In April 2007 ... "presented with an elevated PSA of 37.8. In 2003 it was 2.6.
He was found to have Gleason 6 and 7 adenocarcinoma of the prostate at the
right medial mid gland, right medial base, right lateral mid gland and right
lateral base. There is a tumor nodule visible on the ultrasound extending and
distorting the bladder neck. This was also biopsied and was Gleason 7 and 90%
of the tissue in this area was positive for cancer. A CT and bone scan were
negative.
I have recommended Lupron therapy followed by IGRT because of the bladder
neck involvement..."

I had my first one month Lupron shot in April and one every three months
since May. I went to weekday IGRT all through July and August for 39
treatments.

I have many of the side effects. Loss of libido, loss of a lot of body hair,
pain in my shoulders, hot flashes every one hour and ten minutes and at times
I get extremely tired for about a day.

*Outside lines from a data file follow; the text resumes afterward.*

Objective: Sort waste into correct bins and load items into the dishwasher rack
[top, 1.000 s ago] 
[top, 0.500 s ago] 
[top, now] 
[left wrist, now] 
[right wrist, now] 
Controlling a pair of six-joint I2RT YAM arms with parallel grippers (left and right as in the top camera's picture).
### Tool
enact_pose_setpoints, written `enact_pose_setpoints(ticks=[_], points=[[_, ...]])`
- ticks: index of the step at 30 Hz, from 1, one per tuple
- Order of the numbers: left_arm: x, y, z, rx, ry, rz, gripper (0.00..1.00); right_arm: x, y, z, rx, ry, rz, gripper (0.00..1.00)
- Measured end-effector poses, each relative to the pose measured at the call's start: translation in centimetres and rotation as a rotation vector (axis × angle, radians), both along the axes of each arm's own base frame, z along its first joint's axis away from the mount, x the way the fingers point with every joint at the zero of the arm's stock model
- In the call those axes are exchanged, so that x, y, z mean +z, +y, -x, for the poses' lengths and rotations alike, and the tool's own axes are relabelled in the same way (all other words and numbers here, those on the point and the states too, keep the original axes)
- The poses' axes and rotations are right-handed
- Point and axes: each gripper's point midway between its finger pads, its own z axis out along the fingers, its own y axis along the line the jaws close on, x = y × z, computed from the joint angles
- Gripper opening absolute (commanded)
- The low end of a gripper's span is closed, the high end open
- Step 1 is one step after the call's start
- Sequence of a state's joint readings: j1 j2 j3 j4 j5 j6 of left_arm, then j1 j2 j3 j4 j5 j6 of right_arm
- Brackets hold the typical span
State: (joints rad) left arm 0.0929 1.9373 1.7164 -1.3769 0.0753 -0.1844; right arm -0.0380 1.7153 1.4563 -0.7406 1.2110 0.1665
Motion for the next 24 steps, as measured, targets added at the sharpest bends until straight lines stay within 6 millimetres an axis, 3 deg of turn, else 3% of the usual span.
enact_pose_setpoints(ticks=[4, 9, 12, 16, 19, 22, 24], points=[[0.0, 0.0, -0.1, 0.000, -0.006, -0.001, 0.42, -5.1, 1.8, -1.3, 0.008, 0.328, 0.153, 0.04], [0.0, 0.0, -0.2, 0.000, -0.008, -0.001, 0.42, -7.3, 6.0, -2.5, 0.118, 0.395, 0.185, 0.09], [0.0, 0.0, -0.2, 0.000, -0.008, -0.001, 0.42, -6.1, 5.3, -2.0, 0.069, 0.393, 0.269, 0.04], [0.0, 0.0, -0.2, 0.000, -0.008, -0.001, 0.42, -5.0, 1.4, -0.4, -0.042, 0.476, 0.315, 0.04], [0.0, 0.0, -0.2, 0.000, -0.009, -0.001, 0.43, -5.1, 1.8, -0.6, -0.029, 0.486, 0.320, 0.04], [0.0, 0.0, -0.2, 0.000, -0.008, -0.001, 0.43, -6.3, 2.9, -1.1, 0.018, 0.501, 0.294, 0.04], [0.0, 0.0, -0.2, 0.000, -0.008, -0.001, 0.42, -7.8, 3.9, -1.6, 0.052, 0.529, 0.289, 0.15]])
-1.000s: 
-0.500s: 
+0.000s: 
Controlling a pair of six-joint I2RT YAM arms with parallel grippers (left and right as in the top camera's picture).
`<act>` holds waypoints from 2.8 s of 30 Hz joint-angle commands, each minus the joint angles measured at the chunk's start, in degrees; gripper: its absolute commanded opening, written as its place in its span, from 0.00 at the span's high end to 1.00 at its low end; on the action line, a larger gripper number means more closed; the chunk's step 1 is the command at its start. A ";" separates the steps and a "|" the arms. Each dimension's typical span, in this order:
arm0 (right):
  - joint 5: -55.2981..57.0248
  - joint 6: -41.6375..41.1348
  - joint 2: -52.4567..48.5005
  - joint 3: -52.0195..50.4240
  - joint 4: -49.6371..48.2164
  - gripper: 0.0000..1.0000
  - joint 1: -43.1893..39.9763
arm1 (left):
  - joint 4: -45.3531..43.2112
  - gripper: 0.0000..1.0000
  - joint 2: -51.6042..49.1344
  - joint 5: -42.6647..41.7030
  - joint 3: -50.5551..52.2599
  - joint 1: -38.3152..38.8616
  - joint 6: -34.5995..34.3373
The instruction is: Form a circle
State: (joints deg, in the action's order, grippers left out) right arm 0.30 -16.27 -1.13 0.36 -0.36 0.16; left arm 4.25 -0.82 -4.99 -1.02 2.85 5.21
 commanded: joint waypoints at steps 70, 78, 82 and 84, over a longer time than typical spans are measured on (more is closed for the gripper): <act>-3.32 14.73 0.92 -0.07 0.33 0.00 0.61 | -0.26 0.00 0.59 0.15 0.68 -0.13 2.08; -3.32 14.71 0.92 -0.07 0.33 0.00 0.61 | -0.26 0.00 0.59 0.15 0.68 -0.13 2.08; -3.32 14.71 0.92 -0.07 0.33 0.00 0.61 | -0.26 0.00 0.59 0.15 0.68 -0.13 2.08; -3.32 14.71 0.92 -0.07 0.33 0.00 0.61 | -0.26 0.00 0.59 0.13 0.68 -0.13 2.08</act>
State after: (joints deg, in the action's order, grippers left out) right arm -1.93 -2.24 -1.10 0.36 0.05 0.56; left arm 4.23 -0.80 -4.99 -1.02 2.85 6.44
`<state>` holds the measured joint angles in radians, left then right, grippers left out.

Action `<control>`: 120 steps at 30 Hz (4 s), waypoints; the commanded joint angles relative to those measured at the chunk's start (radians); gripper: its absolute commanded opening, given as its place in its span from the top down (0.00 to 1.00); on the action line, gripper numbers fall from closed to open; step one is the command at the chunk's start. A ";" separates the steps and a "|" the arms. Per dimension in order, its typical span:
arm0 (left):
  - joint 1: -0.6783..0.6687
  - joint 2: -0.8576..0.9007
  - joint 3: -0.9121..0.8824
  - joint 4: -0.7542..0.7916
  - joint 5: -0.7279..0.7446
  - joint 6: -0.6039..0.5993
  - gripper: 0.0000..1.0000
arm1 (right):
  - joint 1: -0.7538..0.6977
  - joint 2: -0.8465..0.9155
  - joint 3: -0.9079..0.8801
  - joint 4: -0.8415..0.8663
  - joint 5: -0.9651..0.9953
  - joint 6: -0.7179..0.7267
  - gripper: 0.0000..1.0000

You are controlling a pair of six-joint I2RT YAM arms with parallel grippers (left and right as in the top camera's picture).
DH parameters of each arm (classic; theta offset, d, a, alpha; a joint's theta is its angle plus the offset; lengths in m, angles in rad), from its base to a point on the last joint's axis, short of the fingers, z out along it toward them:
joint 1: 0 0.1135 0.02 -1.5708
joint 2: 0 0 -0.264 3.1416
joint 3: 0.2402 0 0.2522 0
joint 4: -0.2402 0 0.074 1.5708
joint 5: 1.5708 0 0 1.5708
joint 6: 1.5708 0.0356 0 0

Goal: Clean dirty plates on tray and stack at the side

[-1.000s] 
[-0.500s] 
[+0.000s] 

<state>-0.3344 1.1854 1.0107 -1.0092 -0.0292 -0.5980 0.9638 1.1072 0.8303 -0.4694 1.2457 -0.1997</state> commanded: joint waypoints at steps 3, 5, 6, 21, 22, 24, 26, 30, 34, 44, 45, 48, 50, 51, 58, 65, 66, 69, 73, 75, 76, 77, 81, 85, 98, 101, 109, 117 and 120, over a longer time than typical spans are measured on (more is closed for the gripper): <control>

Also have constipation. I have been
able to keep my full time engineering desk job during all of this without any
sick days.

I walk twenty minutes every morning, ten push-ups and some other exercises
daily. I take Caltrate, Selenium, Vitamin E, L-Lysine, Zinc and Ester C every
day. When I went in for my August shot, the urologist said that my PSA was .1
and that he wanted me on Lupron for another three years. When I went in for
my November shot I asked him if exercise would help the joint pain in my
shoulders. He said the joint pain was coincidental and not associated with
the Lupron. His only knowledge of side effects were the hot flashes.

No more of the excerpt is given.